Aristoteles, antikçağ Yunan düşüncesinde çağdaş
anlamıyla ilk bilgindir. Kendisinden önce bütün bilgileri toplamış, iç içe
geçmiş olanları birbirinden ayırmış, sınıflandırmış, eleştirmiş ve bütünlemeye
çalışmıştır. Özellikle sonradan Metafizik adı verilen Prote Filosofia (İlk
felsefe) adlı yapıtı Thales’den kendisine kadar glen felsefe tarihinin çok
başarılı bir özetidir ve en güvenilir kaynağıdır. Topladığı bilgilerin
doğruluklarını ölçmek için bilimsel bir düşünme yöntemi aramış ve doğru
düşünmenin kurallarını bütün ayrıntılarıyla saptamaya çalışarak bunlara doğru
düşünmenin aletleri anlamına gelen organon adını vermiştir. Aristotalesin bu
doğru düşünme kurallarına sonradan mantık adı verilmiştir.
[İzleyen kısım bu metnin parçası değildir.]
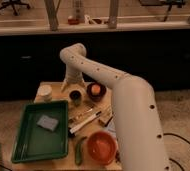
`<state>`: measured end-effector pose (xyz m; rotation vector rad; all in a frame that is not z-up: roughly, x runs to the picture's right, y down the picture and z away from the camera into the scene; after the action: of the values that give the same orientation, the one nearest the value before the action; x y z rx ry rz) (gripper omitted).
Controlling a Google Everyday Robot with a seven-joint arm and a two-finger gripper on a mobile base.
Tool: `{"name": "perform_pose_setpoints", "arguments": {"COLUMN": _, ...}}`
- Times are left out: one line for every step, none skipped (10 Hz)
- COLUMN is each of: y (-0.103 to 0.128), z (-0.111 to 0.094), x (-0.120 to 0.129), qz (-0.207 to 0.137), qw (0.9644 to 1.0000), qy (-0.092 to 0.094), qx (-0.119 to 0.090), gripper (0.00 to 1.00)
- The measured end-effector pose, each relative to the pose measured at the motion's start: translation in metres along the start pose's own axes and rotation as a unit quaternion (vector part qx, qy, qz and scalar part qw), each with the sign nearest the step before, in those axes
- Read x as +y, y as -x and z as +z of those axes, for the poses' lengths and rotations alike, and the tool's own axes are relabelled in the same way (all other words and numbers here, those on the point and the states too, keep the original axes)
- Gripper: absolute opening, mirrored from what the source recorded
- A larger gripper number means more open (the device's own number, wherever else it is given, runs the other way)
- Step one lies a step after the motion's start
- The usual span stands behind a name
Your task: Stack cups on top of each other
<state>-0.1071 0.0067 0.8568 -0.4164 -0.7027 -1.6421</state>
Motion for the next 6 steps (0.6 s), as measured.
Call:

Genç Aristoteles henüz Akademia’da bir Platon
öğrencisi iken kendisine kadar gelen düşünmede üç bakış bulunuyordu: İnsanın
görünene bakışı (doğa), insanın kendisine bakışı (insan) ve insanın görünmeyene
bakışı (doğa üstü)… Düşünür Aristoteles yöntemsel aletler bularak bu ilkel
bakışı doğru bakışa çevirmek istedi: Görünmeyenden görünene bakmak (tümdengelim
“doğrulama”) görünenden görünmeyene bakmak (tümevarım “araştırma”)…
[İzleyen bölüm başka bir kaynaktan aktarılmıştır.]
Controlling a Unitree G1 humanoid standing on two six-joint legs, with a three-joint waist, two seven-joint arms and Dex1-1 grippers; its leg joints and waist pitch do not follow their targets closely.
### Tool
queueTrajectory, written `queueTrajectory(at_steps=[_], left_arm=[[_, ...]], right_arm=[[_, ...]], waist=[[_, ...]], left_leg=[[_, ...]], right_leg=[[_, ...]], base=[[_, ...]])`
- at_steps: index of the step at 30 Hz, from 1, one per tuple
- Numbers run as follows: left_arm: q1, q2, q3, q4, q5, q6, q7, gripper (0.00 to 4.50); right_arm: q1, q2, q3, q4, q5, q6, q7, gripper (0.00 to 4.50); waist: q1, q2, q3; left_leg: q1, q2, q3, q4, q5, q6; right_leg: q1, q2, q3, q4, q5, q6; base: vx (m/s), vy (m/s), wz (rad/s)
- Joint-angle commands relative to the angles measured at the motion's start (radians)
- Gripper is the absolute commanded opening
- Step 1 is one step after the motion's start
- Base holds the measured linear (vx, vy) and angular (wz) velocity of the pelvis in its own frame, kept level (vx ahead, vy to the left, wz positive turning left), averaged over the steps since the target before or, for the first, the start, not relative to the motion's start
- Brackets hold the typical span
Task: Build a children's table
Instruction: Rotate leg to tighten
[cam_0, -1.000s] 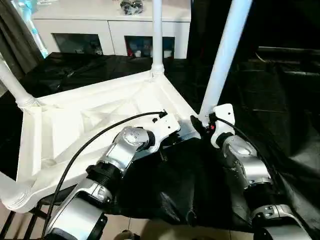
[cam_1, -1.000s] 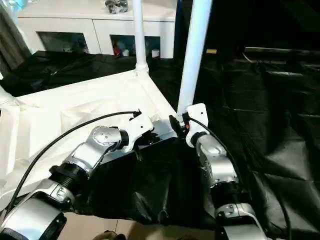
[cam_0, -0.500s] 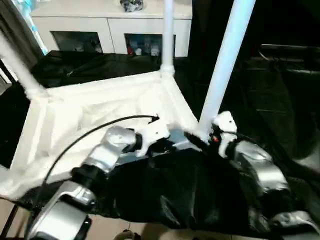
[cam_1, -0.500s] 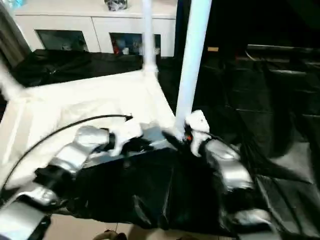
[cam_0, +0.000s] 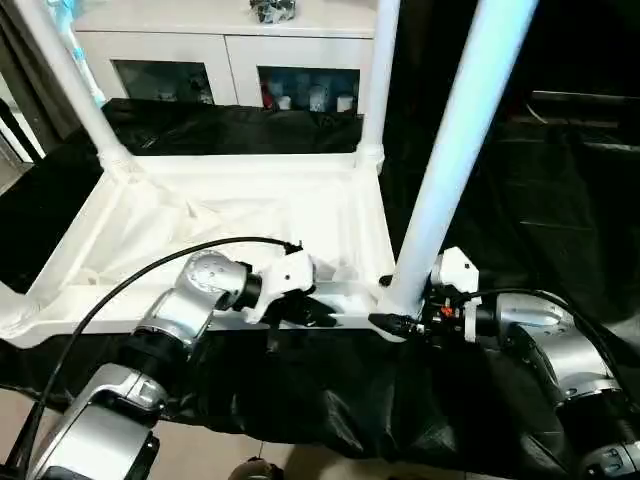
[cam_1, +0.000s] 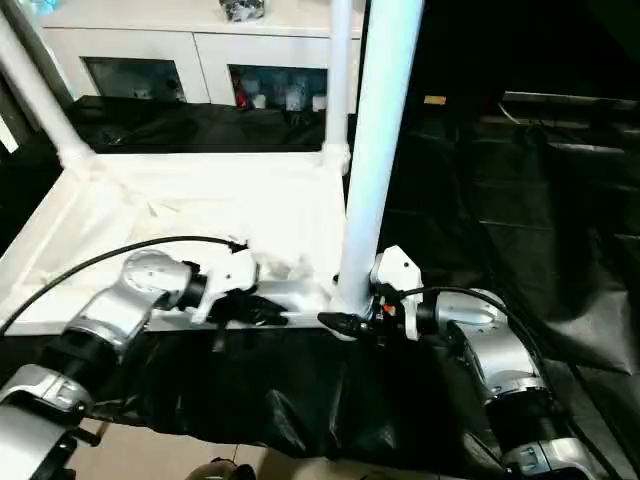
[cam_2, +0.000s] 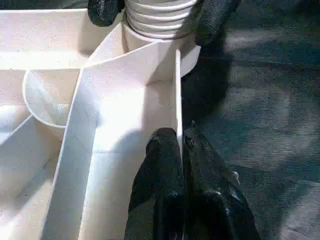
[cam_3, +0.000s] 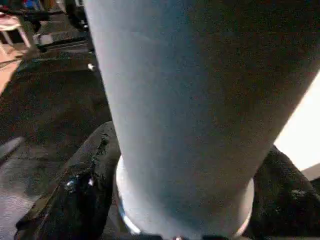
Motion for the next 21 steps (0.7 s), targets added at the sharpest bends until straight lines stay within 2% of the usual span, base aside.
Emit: queueTrajectory(at_steps=[1, 3, 7, 9, 11, 13, 15, 16, 17, 18, 19, 20, 21], left_arm=[[-0.003, 0.006, -0.002, -0.026, -0.017, -0.014, -0.017, 0.00], [-0.004, 0.007, 0.000, -0.022, -0.016, -0.011, -0.019, 0.00], [-0.006, 0.004, 0.007, -0.017, -0.014, 0.002, -0.011, 0.00], [-0.015, -0.004, 0.008, 0.001, 0.011, -0.001, 0.042, 0.00], [-0.033, -0.022, 0.013, 0.027, 0.048, 0.015, 0.139, 0.00], [-0.058, -0.063, 0.038, 0.043, 0.063, 0.069, 0.261, 0.00], [-0.068, -0.083, 0.049, 0.045, 0.067, 0.096, 0.309, 0.00], [-0.076, -0.113, 0.059, 0.038, 0.068, 0.128, 0.361, 0.00], [-0.081, -0.140, 0.064, 0.030, 0.069, 0.157, 0.404, 0.00], [-0.083, -0.163, 0.067, 0.021, 0.069, 0.178, 0.432, 0.00], [-0.082, -0.168, 0.067, 0.020, 0.070, 0.182, 0.440, 0.00], [-0.079, -0.197, 0.063, 0.010, 0.079, 0.202, 0.483, 0.00], [-0.073, -0.208, 0.057, 0.002, 0.086, 0.206, 0.495, 0.00]], right_arm=[[-0.001, -0.001, 0.021, -0.026, 0.014, 0.013, 0.027, 3.06], [0.000, -0.002, 0.023, -0.032, 0.018, 0.022, 0.032, 2.82], [0.011, 0.001, 0.027, -0.043, 0.020, 0.042, 0.024, 2.78], [0.019, 0.015, 0.017, -0.042, 0.020, 0.070, -0.013, 2.75], [0.020, 0.056, -0.014, -0.031, 0.027, 0.120, -0.098, 2.74], [0.013, 0.124, -0.046, 0.003, -0.012, 0.121, -0.261, 2.74], [0.008, 0.155, -0.058, 0.023, -0.027, 0.116, -0.330, 2.74], [-0.001, 0.196, -0.071, 0.047, -0.047, 0.110, -0.419, 2.74], [-0.012, 0.235, -0.081, 0.070, -0.060, 0.108, -0.496, 2.74], [-0.020, 0.268, -0.085, 0.086, -0.067, 0.106, -0.545, 2.74], [-0.023, 0.275, -0.085, 0.089, -0.069, 0.106, -0.557, 2.74], [-0.038, 0.323, -0.088, 0.108, -0.079, 0.106, -0.629, 2.74], [-0.044, 0.346, -0.087, 0.110, -0.083, 0.109, -0.655, 2.74]], waist=[[0.000, -0.013, -0.072], [0.000, -0.016, -0.071], [0.001, -0.015, -0.072], [0.001, -0.013, -0.070], [0.000, -0.011, -0.069], [-0.003, -0.014, -0.065], [-0.008, -0.016, -0.063], [-0.010, -0.017, -0.062], [-0.011, -0.012, -0.062], [-0.017, -0.012, -0.061], [-0.020, -0.014, -0.061], [-0.021, -0.015, -0.063], [-0.027, -0.015, -0.062]], left_leg=[[0.019, 0.036, -0.005, -0.071, -0.278, 0.055], [0.019, 0.036, -0.004, -0.070, -0.276, 0.055], [0.018, 0.035, -0.004, -0.069, -0.266, 0.054], [0.018, 0.035, -0.004, -0.070, -0.267, 0.053], [0.021, 0.034, -0.005, -0.072, -0.289, 0.041], [0.025, 0.032, -0.006, -0.074, -0.322, 0.021], [0.026, 0.029, -0.009, -0.076, -0.340, -0.002], [0.026, 0.029, -0.010, -0.077, -0.347, -0.005], [0.024, 0.028, -0.011, -0.078, -0.349, -0.010], [0.023, 0.027, -0.014, -0.080, -0.359, -0.016], [0.023, 0.026, -0.013, -0.080, -0.365, -0.017], [0.027, 0.025, -0.013, -0.078, -0.367, -0.016], [0.025, 0.024, -0.014, -0.079, -0.369, -0.013]], right_leg=[[0.046, -0.049, 0.036, -0.072, -0.237, -0.251], [0.046, -0.049, 0.037, -0.073, -0.236, -0.252], [0.047, -0.050, 0.037, -0.073, -0.243, -0.246], [0.045, -0.048, 0.037, -0.074, -0.243, -0.245], [0.044, -0.050, 0.036, -0.077, -0.279, -0.237], [0.038, -0.051, 0.037, -0.084, -0.340, -0.221], [0.038, -0.054, 0.035, -0.092, -0.422, -0.188], [0.037, -0.053, 0.035, -0.095, -0.438, -0.178], [0.036, -0.054, 0.036, -0.093, -0.438, -0.177], [0.037, -0.054, 0.032, -0.096, -0.451, -0.170], [0.037, -0.052, 0.032, -0.098, -0.459, -0.165], [0.033, -0.053, 0.033, -0.100, -0.459, -0.164], [0.034, -0.051, 0.032, -0.101, -0.453, -0.165]], base=[[0.000, 0.000, 0.00], [0.000, 0.000, 0.00], [0.000, 0.000, 0.00], [0.000, 0.000, 0.00], [0.000, 0.000, 0.00], [0.000, 0.000, 0.00], [0.000, 0.000, 0.00], [0.000, 0.000, 0.00], [0.000, 0.000, 0.00], [0.000, 0.000, 0.00], [0.000, 0.000, 0.00], [0.000, 0.000, 0.00], [0.000, 0.000, 0.00]])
Ne var ki bu doğru bakışı gerçekleştirmek için
düşünmenin bilimden yararlanması, eş deyişle düşünce-doğabilim diyalektiği gerekiyordu.
O çağın bilimleriyse düşünmenin pek gerisindeydiler. Bu yüzdendir ki düşünür Aristoteles,
düşünmesine karşılık verecek bilimi de kendisi yapmak zorundaydı. Çeşitli bilim
alanlarındaki, çağının ölçülerine göre pek geniş, bilimsel çabalarının nedeni
budur. Bu bilimsel çalışmalardan ve bu çalışmalar sırasında ilk felsefe (prote
filosofia) doğdu. Artık çağıyla zorunlu imkânlar içinde, geleneksel büyük
soruya karşılık aranacaktır: İlk neden nedir? İlk neden en son ve en gelişmiş,
Platon’un ideası olamaz. Çünkü idea görünen sayısız gerçek biçimlerinin
içindedir ve o biçimlerden soyularak, eş deyişle içlerinden çıkarılarak elde
edilmiştir. Kaldı ki Platon, bu idealara nesnelere özü demektedir, öyleyse öz
nasıl biçimsel nesneden ayrı ve onun dışında olabilir? Öz’süz biçim ve
biçim’siz öz olamaz.
Öyleyse görünenden görünmeyene bakıp araştırmalıyız
ama bulduğumuzu da görünmeyenden görünene bakıp (tümdengelim) doğrulamalıyız.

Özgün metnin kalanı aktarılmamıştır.